Raw data START

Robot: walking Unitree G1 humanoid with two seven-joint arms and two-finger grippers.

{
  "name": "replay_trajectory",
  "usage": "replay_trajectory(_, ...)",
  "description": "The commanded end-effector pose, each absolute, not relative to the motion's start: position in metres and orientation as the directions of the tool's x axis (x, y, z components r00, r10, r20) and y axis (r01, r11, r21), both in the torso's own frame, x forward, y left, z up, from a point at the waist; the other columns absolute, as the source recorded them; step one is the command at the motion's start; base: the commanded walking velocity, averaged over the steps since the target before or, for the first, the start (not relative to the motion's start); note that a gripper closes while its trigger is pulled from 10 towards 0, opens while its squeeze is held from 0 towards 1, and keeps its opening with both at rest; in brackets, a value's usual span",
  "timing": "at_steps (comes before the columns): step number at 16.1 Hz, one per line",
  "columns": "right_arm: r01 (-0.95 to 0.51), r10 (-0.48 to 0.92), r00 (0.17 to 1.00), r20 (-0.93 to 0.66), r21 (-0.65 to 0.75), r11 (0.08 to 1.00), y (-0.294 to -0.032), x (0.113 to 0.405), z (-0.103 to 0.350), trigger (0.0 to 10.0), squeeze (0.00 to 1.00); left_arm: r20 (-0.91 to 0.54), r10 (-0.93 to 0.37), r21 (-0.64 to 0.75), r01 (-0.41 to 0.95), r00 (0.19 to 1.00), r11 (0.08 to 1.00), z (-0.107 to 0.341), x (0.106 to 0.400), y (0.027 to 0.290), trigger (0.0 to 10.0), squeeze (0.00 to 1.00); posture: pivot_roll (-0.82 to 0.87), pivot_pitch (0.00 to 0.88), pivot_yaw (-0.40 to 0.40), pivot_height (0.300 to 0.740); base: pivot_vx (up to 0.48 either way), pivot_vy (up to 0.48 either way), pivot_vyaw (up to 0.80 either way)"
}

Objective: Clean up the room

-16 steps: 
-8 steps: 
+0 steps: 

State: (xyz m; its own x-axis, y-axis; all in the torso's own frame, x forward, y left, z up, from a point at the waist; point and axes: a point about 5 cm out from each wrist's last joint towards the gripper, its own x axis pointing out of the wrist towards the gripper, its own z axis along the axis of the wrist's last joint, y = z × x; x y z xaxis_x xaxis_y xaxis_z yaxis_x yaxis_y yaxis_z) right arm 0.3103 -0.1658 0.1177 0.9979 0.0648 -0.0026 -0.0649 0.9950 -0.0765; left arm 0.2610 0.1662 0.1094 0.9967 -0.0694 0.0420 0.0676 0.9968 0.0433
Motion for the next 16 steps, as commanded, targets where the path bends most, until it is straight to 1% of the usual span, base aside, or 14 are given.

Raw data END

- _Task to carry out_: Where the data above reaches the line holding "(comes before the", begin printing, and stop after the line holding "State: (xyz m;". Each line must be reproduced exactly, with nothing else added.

- _Response area_:
  "timing": "at_steps (comes before the columns): step number at 16.1 Hz, one per line",
  "columns": "right_arm: r01 (-0.95 to 0.51), r10 (-0.48 to 0.92), r00 (0.17 to 1.00), r20 (-0.93 to 0.66), r21 (-0.65 to 0.75), r11 (0.08 to 1.00), y (-0.294 to -0.032), x (0.113 to 0.405), z (-0.103 to 0.350), trigger (0.0 to 10.0), squeeze (0.00 to 1.00); left_arm: r20 (-0.91 to 0.54), r10 (-0.93 to 0.37), r21 (-0.64 to 0.75), r01 (-0.41 to 0.95), r00 (0.19 to 1.00), r11 (0.08 to 1.00), z (-0.107 to 0.341), x (0.106 to 0.400), y (0.027 to 0.290), trigger (0.0 to 10.0), squeeze (0.00 to 1.00); posture: pivot_roll (-0.82 to 0.87), pivot_pitch (0.00 to 0.88), pivot_yaw (-0.40 to 0.40), pivot_height (0.300 to 0.740); base: pivot_vx (up to 0.48 either way), pivot_vy (up to 0.48 either way), pivot_vyaw (up to 0.80 either way)"
}

Objective: Clean up the room

-16 steps: 
-8 steps: 
+0 steps: 

State: (xyz m; its own x-axis, y-axis; all in the torso's own frame, x forward, y left, z up, from a point at the waist; point and axes: a point about 5 cm out from each wrist's last joint towards the gripper, its own x axis pointing out of the wrist towards the gripper, its own z axis along the axis of the wrist's last joint, y = z × x; x y z xaxis_x xaxis_y xaxis_z yaxis_x yaxis_y yaxis_z) right arm 0.3103 -0.1658 0.1177 0.9979 0.0648 -0.0026 -0.0649 0.9950 -0.0765; left arm 0.2610 0.1662 0.1094 0.9967 -0.0694 0.0420 0.0676 0.9968 0.0433

The exercise requires no additional answer.